Messages sorted by: [ date ] [ thread ] [ subject ] [ author ]

All,
        I have been monitoring all of the talks about the recent
"Silent delivery and installation of an executable on a target
computer" for outlook and IE. I also noticed DebPloit which works as
described:

"
  DebPloit allows Everyone to get handle to Any process or thread.
  Handles have enough access to promote everyone to system/admin (in
  the case Target is running under LocalSystem, Administrator account).


  Works on: Any MS Windows NT 4.0, Windows 2000 (SPs before Mar-12-2002).
            Former NTs weren't tested.
 "


and can be found at:
http://www.anticracking.sk/EliCZ/bugs/DebPloit.zip

Now... what if someone decided to do a little bit of mixing here...
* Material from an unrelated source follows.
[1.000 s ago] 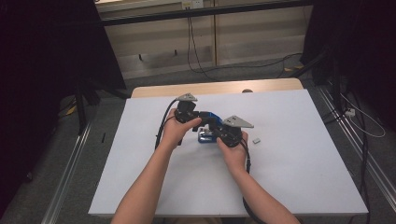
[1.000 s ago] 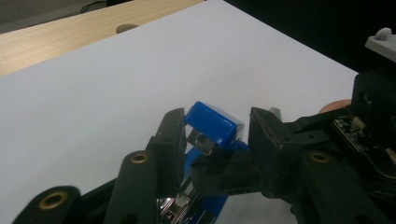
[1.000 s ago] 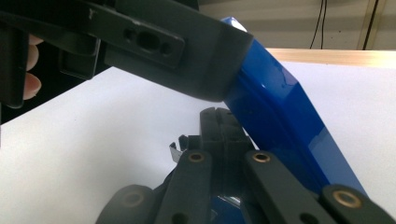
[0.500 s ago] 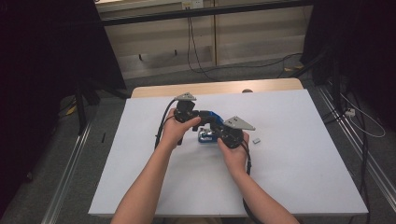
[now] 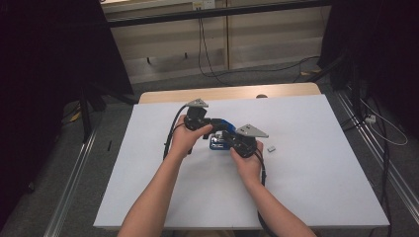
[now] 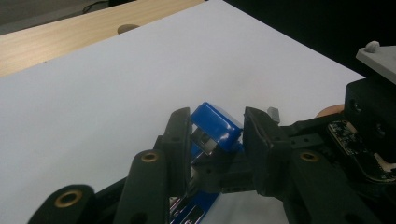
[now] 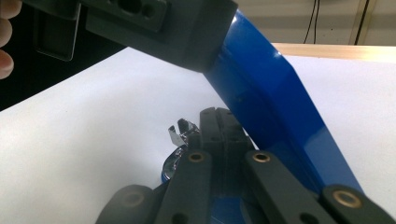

ie or outlook issue + DebPloit + connect_to_ip.exe

So if this works, in theory, passive connection from a desktop on the LAN
back to the attacker with a shell bound to it that has administrator
rights?   mmmm



-l0rt-

http://www.snosoft.com
---------------------------------------------------------------------
That file you've been guarding, isn't.
---------------------------------------------------------------------

Next message: jon schatz: "Re: Truths and Lies"
Previous message: Blue Boar: "Re: Statement on "Re: New Binary Bruteforcing Method Discovered""
Messages sorted by: [ date ] [ thread ] [ subject ] [ author ]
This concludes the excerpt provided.